Rebuff5007 a year ago

I find it assuming that the might of the American government -- in trying to take a bunch of data offline -- is being resisted by a digital "militia" of hobbyist archivers and non profits.

Theres something that about this that just rings second amendment. Personally I think the concept of civilians having weapons to be a check on a nation state is absurd, but in this case it feels pretty empowering.

  • jppope a year ago

    Well I wouldn't really call it the "American Government" per say... Its a Geriatric former reality TV show host elected to the presidency by offering to do for America what he did for steak or private education. That guy and his cronies really aren't the American Government. They were just elected to be in charge of the American Government.

  • p3rls a year ago

    Larping the larpers.

fnands a year ago

Will does this include all USGS data?

This is a topic that came up at work today as we rely on this data and are considering backing up most of the Lidar data from there ourselves (100s of TB probably)

EDIT: no, looks like it is only the footprints

mindcrime a year ago

Very happy this is happening. There's a ridiculous amount of incredibly valuable data, scientific documents, etc. "out there" that are at risk.

I haven't had much time to look at this yet and see what all is there, but whether currently included or not, a couple of things I really hope get archived are the contents of the DTIC (Defense Technical Information Center) document repository (lots of really interesting older scientific publications) and the NASA TRS (Technical Report Server).

I'm working on my own archive of at least some portion of the DTIC stuff just to be on the safe side. So far everything I've tried to access is still there, but who knows how long that will last.

fredoliveira a year ago

Honestly a shame it has to come to this. Sure, people elected this administration and I guess with that comes with a bunch things I disagree with. But the removal of years of scientific research and data from the web (paid for by citizens with their taxes) is absolutely unacceptable.

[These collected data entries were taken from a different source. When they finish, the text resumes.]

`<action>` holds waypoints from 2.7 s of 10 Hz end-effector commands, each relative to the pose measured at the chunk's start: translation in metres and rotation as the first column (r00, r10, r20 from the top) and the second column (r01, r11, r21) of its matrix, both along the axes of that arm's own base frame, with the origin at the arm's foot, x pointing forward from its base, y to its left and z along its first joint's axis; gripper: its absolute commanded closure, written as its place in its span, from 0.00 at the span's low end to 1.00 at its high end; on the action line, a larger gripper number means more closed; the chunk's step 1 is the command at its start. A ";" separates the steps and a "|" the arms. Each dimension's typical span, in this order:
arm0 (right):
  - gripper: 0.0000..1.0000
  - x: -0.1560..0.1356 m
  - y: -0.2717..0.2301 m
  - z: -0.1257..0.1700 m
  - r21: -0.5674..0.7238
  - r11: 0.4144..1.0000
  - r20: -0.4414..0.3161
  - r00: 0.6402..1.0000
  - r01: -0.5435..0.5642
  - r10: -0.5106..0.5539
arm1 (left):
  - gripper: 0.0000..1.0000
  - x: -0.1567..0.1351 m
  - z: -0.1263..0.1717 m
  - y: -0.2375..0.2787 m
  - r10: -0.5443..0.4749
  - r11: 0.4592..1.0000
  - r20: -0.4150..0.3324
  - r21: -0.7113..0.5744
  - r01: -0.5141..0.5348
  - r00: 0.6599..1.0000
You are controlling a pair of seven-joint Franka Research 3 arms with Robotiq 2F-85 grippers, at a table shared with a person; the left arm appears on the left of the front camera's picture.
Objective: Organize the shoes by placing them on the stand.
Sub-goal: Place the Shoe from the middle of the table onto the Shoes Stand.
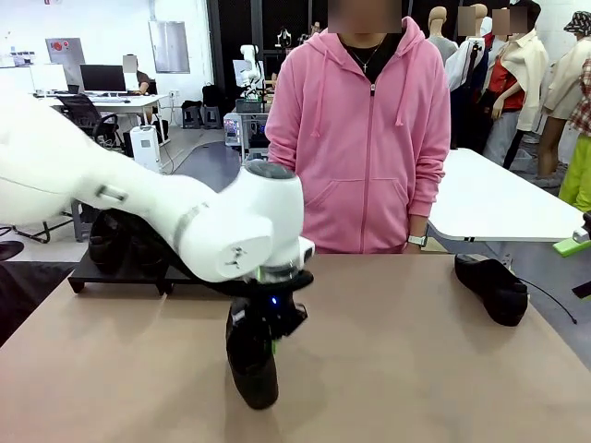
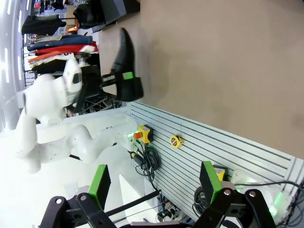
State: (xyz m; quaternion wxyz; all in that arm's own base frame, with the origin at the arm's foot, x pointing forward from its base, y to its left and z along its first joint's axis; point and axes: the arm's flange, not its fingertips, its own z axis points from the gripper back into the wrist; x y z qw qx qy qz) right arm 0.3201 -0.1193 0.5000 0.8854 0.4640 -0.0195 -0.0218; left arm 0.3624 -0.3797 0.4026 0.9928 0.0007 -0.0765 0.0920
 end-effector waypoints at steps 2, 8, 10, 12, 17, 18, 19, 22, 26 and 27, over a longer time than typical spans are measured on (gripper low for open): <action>0.00 -0.001 -0.001 0.003 -0.004 1.000 -0.009 1.000 0.000 0.000 | 1.00 -0.064 0.088 0.062 -0.247 0.967 0.185 -0.014 0.254 0.951; 0.00 -0.001 -0.001 0.003 -0.004 1.000 -0.009 1.000 0.000 0.000 | 1.00 -0.064 0.137 0.132 -0.278 0.960 0.359 0.140 0.242 0.891; 0.00 -0.001 -0.001 0.003 -0.004 1.000 -0.009 1.000 0.000 0.000 | 1.00 -0.064 0.137 0.132 -0.278 0.960 0.359 0.140 0.242 0.891; 0.00 -0.001 -0.001 0.003 -0.004 1.000 -0.009 1.000 0.000 0.000 | 1.00 -0.063 0.130 0.138 -0.297 0.954 0.351 0.150 0.260 0.888; 0.00 -0.001 -0.001 0.003 -0.004 1.000 -0.009 1.000 0.000 0.000 | 1.00 0.104 0.143 0.116 -0.138 0.985 0.322 0.143 0.096 0.937; 0.00 -0.001 -0.001 0.003 -0.004 1.000 -0.009 1.000 0.000 0.000 | 1.00 0.144 0.128 0.114 -0.179 0.978 0.322 0.163 0.132 0.930; 0.00 -0.001 -0.001 0.003 -0.004 1.000 -0.009 1.000 0.000 0.000 | 1.00 0.189 0.109 0.115 -0.156 0.973 0.322 0.212 0.090 0.934; 0.00 -0.001 -0.001 0.003 -0.004 1.000 -0.009 1.000 0.000 0.000 | 1.00 0.262 0.057 0.111 -0.160 0.967 0.358 0.245 0.073 0.920; 0.00 -0.001 -0.001 0.003 -0.004 1.000 -0.009 1.000 0.000 0.000 | 1.00 0.285 0.028 0.111 -0.155 0.961 0.292 0.264 0.076 0.944; 0.00 -0.001 -0.001 0.003 -0.004 1.000 -0.009 1.000 0.000 0.000 | 1.00 0.286 0.026 0.113 -0.157 0.960 0.273 0.267 0.082 0.949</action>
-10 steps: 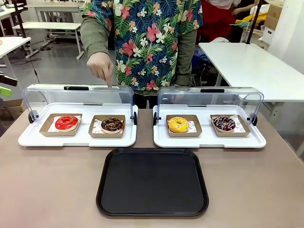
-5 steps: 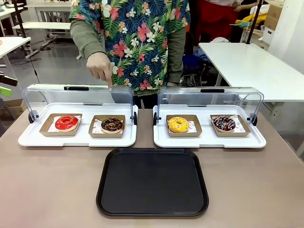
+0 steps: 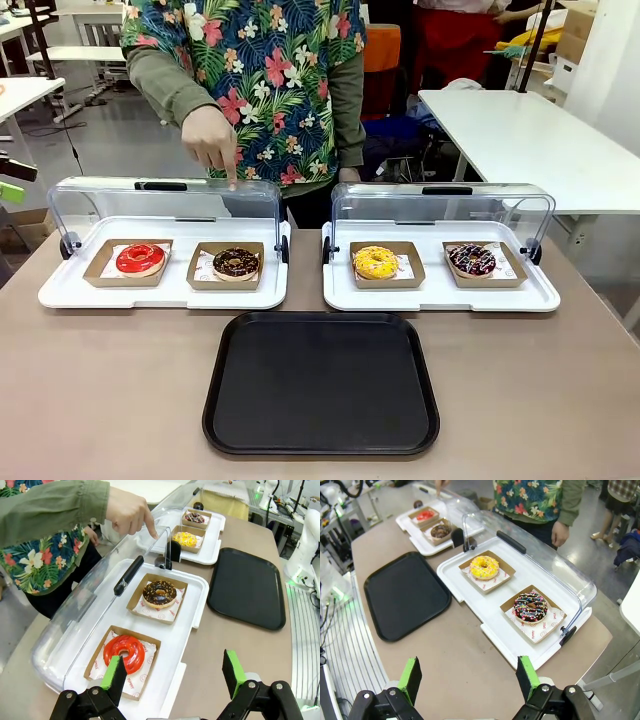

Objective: Move the second donut from the left to the tray.
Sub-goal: Pick up the Paper togo box containing the Donut indicated by the person and place it on the Handle tray.

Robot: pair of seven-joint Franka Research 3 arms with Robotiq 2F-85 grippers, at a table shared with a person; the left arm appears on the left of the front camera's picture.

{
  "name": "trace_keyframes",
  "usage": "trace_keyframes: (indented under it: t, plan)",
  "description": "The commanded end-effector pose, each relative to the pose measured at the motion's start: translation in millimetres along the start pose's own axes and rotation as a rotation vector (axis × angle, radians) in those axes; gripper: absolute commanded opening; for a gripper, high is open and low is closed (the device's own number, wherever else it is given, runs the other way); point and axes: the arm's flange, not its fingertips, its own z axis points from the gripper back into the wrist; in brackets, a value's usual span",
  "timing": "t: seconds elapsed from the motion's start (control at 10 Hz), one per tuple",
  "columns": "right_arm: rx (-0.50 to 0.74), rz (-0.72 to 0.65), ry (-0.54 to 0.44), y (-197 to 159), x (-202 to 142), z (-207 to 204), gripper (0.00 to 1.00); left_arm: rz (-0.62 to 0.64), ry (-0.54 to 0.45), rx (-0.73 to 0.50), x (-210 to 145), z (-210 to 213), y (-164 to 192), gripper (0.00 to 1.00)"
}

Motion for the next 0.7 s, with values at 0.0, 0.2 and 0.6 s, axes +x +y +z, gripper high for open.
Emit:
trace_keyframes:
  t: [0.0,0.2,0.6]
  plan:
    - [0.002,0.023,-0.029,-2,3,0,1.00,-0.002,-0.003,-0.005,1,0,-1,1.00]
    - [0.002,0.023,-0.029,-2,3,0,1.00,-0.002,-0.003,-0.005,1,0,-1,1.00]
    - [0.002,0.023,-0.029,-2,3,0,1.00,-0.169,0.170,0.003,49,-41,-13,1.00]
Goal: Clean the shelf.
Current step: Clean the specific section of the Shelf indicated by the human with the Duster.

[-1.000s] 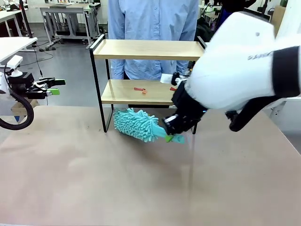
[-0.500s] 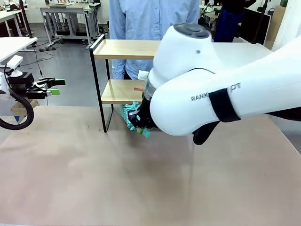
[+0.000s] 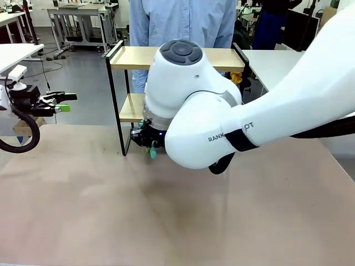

Ravaging CDC data, climate data, etc is horrendous and unforgivable.

frontalier a year ago

this archive is going to disappear before the summer comes

https://youtu.be/5RpPTRcz1no?t=1511

govideoOP a year ago

From the post: Today we released our archive of data.gov on Source Cooperative. The 16TB collection includes over 311,000 datasets harvested during 2024 and 2025, a complete archive of federal public datasets linked by data.gov. It will be updated daily as new datasets are added to data.gov. This is the first release in our new data vault project to preserve and authenticate vital public datasets for academic research, policymaking, and public use.